The NHS doctor who has been fighting a legal campaign to lay bare government preparedness for the COVID-19 pandemic has secured the release of seven Public Health England reports, including one into NHS preparedness for tackling a coronavirus pandemic.

Posted on 07 October 2021

Exercise Alice was carried out in 2016 and identified 12 specific actions and four key themes that Public Health England should address to make the NHS ready to cope with Middle East Respiratory Syndrome Coronavirus (MERS-CoV): quarantine versus self-isolation, levels of PPE, community sampling planning and effective and consistent public messaging.
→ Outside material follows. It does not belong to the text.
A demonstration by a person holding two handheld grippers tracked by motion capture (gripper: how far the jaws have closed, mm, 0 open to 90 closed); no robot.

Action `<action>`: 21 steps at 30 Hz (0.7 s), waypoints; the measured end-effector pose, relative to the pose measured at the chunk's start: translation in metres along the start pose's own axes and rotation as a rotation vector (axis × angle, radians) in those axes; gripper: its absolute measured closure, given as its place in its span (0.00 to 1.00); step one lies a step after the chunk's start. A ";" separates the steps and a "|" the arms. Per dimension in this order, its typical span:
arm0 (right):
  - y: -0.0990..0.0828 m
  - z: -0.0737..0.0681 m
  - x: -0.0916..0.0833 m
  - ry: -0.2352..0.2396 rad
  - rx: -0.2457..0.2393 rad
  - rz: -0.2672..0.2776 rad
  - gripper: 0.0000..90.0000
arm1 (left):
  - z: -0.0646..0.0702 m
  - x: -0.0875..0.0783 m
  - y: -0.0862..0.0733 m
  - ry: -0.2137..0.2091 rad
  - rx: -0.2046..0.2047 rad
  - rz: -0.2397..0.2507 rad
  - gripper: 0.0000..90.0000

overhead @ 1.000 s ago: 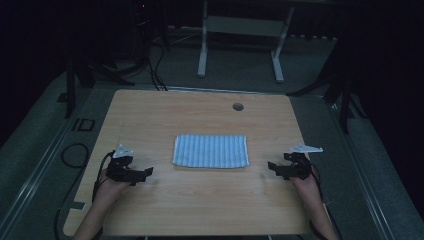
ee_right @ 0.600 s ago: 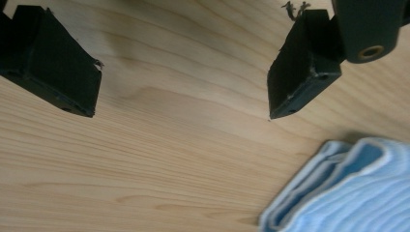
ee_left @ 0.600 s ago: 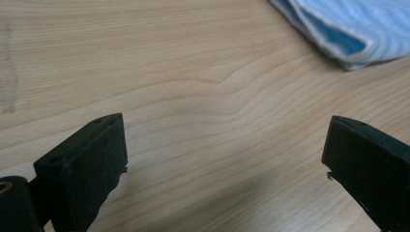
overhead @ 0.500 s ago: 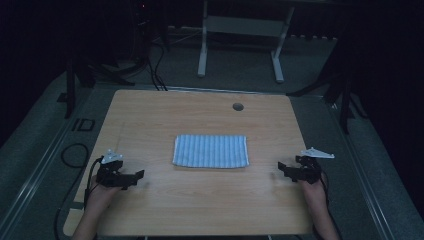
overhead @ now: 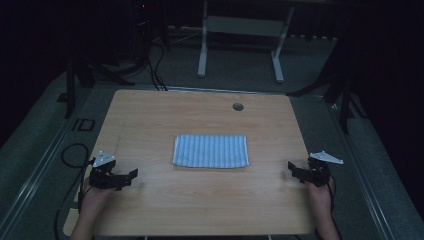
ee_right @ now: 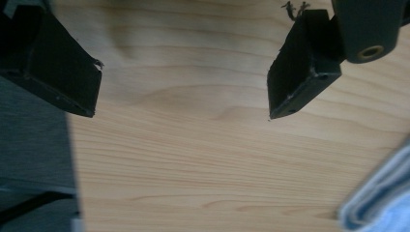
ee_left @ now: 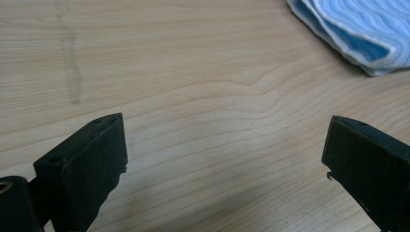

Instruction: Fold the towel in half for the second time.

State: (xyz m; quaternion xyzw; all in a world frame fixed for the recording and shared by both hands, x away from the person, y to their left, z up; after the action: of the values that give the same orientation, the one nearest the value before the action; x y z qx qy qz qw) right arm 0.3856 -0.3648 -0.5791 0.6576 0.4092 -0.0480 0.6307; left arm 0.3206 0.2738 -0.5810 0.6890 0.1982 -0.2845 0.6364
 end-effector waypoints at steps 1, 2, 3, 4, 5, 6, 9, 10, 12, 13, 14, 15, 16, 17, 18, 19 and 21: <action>0.001 0.001 -0.002 -0.001 0.005 0.016 0.13 | -0.001 0.000 0.000 0.006 -0.004 0.002 0.03; 0.001 0.001 -0.003 -0.007 0.009 0.023 0.13 | -0.003 -0.001 -0.001 0.015 -0.011 0.002 0.03; 0.002 0.002 -0.004 -0.012 0.007 0.028 0.13 | -0.005 -0.001 -0.002 0.024 -0.016 0.001 0.03; 0.002 0.003 -0.004 -0.011 0.014 0.030 0.13 | -0.007 -0.001 -0.003 0.031 -0.027 0.002 0.03; 0.001 0.004 -0.005 -0.017 0.018 0.030 0.13 | -0.008 -0.001 -0.003 0.036 -0.032 0.001 0.03; 0.001 0.004 -0.005 -0.020 0.019 0.029 0.13 | -0.010 -0.002 -0.004 0.048 -0.040 0.004 0.03; 0.000 0.005 -0.005 -0.044 0.024 0.031 0.13 | -0.015 -0.003 -0.006 0.074 -0.072 0.010 0.03; 0.000 0.006 -0.004 -0.048 0.021 0.027 0.13 | -0.017 -0.003 -0.006 0.080 -0.078 0.014 0.03; -0.001 0.006 -0.004 -0.056 0.015 0.023 0.13 | -0.018 -0.003 -0.007 0.091 -0.086 0.010 0.03; -0.001 0.006 -0.004 -0.061 0.013 0.022 0.13 | -0.022 -0.003 -0.007 0.098 -0.104 0.015 0.03; -0.001 0.006 -0.003 -0.058 0.019 0.017 0.13 | -0.023 -0.003 -0.007 0.103 -0.111 0.016 0.03; -0.001 0.006 -0.004 -0.059 0.019 0.018 0.13 | -0.025 -0.003 -0.008 0.109 -0.114 0.015 0.03; -0.001 0.007 -0.004 -0.060 0.026 0.018 0.13 | -0.026 -0.003 -0.009 0.118 -0.119 0.012 0.03; -0.002 0.008 -0.004 -0.061 0.034 0.019 0.13 | -0.027 -0.002 -0.009 0.124 -0.121 0.010 0.03; -0.002 0.009 -0.004 -0.061 0.040 0.017 0.13 | -0.028 -0.002 -0.010 0.130 -0.124 0.007 0.03; -0.002 0.009 -0.004 -0.067 0.044 0.014 0.13 | -0.028 -0.002 -0.011 0.142 -0.124 0.005 0.03; -0.003 0.011 -0.004 -0.077 0.057 0.017 0.13 | -0.029 -0.002 -0.011 0.159 -0.123 0.003 0.03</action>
State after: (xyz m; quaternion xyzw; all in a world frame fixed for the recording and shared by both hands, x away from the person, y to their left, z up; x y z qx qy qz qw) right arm 0.3864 -0.3770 -0.5811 0.6766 0.3773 -0.0796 0.6274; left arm 0.3161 0.3036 -0.5877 0.6696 0.2639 -0.2151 0.6601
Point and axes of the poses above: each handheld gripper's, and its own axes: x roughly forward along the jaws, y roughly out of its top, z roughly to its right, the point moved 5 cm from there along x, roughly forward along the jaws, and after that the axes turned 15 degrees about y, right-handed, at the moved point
Dr Moosa Qureshi, whose Freedom of Information requests and complaints to the Information Commissioner’s Office (ICO) secured the release of the reports, says the conclusions of Exercise Alice beg the question why Public Health England modelled its response to the COVID-19 pandemic on an influenza outbreak and not on lessons learned during Exercise Alice. The 2016 report identified key issues which needed to be looked at more closely such as quarantine and self-isolation requirements, the level of PPE and the setting up of a proper contact tracing system, yet when the Covid 19 pandemic broke in 2020 the Government discharged positive covid cases into care homes and did not have a contact tracing system which could be brought immediately into action.

Dr Moosa Qureshi

A key paragraph is this, says Dr Qureshi, pictured:

"There was a general consensus on the need to identify capacity and capability of assets within the health system. Assets in this context would be all resources that would be required to effectively respond to a MERS-CoV outbreak such as trained personnel, appropriate PPE in sufficient quantities and the requisite beds with suitable clinical equipment."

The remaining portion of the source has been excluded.